NOTE 2 - SUMMARY OF SIGNIFICANT ACCOUNTING POLICIES
Principles of Consolidation: The accompanying consolidated financial statements include the accounts of Command Transportation, LLC and its wholly owned subsidiary, Command Texas, LLC. All significant intercompany transactions have been eliminated in consolidation.
Revenue Recognition: Transportation sales and related transportation costs are recognized when the shipment has been delivered by a third-party carrier. Fees for service sales are recognized when the services have been rendered. At the time of delivery or rendering of services, as applicable, the Company’s obligation to fulfill a transaction is complete and collection of sales are reasonably assured. The Company generally recognizes sales on a gross basis, as opposed to a net basis similar to a commission arrangement, because the Company bears the risks and benefits associated with sales generating activities by, among other things: acting as a principal in the transaction; establishing prices; managing all aspects of the shipping process; and taking the risk of loss for collection, delivery, and returns.

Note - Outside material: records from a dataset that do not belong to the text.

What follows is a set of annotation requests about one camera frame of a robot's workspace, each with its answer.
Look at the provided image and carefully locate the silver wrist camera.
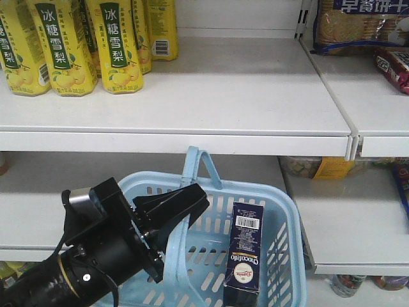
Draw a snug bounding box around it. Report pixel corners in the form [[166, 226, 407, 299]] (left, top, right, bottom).
[[68, 187, 105, 220]]

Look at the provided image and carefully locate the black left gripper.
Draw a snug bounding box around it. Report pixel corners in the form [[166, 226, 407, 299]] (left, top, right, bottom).
[[63, 178, 210, 283]]

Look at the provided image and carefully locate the dark blue cookie box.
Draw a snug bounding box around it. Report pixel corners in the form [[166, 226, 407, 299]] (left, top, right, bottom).
[[223, 202, 263, 306]]

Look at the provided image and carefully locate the white supermarket shelf unit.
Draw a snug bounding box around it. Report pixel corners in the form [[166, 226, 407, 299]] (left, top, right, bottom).
[[1, 1, 408, 275]]

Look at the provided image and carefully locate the light blue shopping basket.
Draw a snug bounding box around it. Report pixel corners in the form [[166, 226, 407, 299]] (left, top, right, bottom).
[[119, 146, 307, 306]]

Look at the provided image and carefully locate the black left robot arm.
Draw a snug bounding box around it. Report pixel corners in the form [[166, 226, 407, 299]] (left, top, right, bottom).
[[1, 178, 209, 306]]

Accounts Receivable and Allowance for Doubtful Accounts: Accounts receivable consists of amounts billed to customers, net of an allowance for doubtful accounts based on a review of all outstanding amounts on a periodic basis. Management of the Company determines the allowance for doubtful accounts by identifying troubled accounts receivable and by considering historical bad debt statistics. Accounts receivable are written off when deemed uncollectible. Recoveries of accounts receivable previously written off are recorded when received. The Company does maintain credit insurance at 90.00% indemnity on customer accounts receivables that are reported as a claim under this credit insurance. The Company does not accrue interest on any of its accounts receivable.
Cash Concentration: The Company has cash and cash equivalents in accounts at a financial institution in the Chicago, Illinois area that are insured at the institution by the Federal Deposit Insurance Corporation (“FDIC”) up to $250,000. It is management of the Company’s assessment that the possibility of a loss in regard to these accounts is remote.
Fair Value of Financial Instruments: The Company’s carrying amount for its financial instruments, which include cash, accounts receivable, and accounts payable, approximates fair value due to the short-term nature of these instruments.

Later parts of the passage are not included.